Medical Imaging 2001: Physiology and Function from Multidimensional Images | 2001
Peter J. Yim; Juan R. Cebral; Rainald Loehner; Orlando Soto; Hani B. Marcos; Peter L. Choyke
Blood flow temporal waveforms change with position along an artery. The change in the flow waveforms can be accounted for by a transmission line model of flow. According to this model, pulse waves propagate at a finite velocity in both directions along the artery. In principle, given flow waveforms measured at three locations along an artery, the pulse-wave velocity, (c) can be determined from the wave equation (d2Q/dt2 equals c2d2Q/dz2, Q is flow, t is time, z is position). Given the vessel diameter, the vessel-wall compliance can be derived from pulse-wave velocity. However, direct solution of the wave equation for pulse-wave velocity is highly susceptible to flow-measurement error. Thus, we propose a new method for estimating pulse-wave velocity from arterial flow waveforms.
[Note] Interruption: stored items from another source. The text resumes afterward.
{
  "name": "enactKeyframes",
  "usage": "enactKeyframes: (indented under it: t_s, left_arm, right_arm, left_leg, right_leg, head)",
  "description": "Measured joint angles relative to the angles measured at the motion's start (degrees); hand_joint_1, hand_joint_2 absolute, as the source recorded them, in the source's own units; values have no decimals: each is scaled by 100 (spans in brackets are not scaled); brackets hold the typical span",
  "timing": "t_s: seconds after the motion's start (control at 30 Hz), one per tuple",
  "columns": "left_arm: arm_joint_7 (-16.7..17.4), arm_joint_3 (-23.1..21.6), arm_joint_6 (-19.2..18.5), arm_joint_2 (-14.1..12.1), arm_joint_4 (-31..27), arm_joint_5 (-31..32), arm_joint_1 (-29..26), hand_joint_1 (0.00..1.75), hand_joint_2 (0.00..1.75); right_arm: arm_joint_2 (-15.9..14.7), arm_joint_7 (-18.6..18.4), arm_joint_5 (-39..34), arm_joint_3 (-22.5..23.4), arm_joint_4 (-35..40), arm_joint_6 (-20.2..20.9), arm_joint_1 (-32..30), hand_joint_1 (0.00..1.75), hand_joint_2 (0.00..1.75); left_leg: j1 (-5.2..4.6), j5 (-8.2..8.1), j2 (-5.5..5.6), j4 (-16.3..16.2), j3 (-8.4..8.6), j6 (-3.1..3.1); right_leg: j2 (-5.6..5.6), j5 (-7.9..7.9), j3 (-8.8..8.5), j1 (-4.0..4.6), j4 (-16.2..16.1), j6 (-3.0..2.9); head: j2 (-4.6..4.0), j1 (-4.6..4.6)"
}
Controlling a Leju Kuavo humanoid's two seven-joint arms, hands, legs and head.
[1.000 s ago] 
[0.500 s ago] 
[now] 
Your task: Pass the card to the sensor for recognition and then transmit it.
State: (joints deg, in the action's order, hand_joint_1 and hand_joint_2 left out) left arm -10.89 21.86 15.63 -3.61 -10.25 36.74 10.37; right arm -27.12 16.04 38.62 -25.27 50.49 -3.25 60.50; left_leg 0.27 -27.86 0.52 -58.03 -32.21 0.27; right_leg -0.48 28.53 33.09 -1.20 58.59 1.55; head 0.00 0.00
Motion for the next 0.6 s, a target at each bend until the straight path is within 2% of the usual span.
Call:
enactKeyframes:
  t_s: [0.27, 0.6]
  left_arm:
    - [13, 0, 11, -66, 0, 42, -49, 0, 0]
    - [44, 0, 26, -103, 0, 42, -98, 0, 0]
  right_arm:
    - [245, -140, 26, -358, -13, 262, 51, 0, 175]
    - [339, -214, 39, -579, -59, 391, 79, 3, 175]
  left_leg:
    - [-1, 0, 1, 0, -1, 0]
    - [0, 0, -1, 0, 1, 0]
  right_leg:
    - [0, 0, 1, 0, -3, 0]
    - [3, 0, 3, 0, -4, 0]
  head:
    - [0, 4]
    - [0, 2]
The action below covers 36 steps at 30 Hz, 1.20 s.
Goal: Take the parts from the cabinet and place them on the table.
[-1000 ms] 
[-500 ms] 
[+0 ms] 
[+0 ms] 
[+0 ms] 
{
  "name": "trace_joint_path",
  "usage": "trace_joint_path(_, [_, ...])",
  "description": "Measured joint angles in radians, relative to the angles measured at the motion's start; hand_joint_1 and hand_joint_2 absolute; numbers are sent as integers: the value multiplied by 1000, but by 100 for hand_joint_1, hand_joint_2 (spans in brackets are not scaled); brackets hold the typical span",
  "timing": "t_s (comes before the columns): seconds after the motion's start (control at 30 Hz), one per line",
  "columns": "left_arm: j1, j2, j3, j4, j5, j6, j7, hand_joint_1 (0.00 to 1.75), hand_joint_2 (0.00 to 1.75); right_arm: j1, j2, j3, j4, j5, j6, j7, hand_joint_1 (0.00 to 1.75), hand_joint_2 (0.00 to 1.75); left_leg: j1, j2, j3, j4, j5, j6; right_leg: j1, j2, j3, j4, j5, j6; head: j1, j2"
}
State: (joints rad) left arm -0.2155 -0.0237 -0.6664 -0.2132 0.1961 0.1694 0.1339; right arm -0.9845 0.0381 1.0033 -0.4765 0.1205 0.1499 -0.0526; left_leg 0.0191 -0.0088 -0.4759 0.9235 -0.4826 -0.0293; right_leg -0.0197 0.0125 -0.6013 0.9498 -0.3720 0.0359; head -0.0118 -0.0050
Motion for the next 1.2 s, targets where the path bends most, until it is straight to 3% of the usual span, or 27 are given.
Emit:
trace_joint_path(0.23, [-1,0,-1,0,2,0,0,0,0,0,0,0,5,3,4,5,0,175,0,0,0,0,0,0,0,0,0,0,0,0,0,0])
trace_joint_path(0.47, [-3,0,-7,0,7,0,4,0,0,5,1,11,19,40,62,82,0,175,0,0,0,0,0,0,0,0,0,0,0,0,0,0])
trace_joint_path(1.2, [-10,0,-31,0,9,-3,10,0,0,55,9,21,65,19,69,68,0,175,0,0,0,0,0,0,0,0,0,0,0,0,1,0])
In our method, ideal flow waveforms are reconstructed from three measured flow waveforms. The ideal waveforms are reconstructed by minimization of the total error between the ideal and measured waveforms subject to constraints of the wave equation. Ideal flow waveforms are reconstructed for a range of assumed pulse-wave velocities. The true pulse-wave velocity is considered to be that which produces the minimum total error. The method applied to blood flow measurements made with phase-contrast magnetic resonance imaging.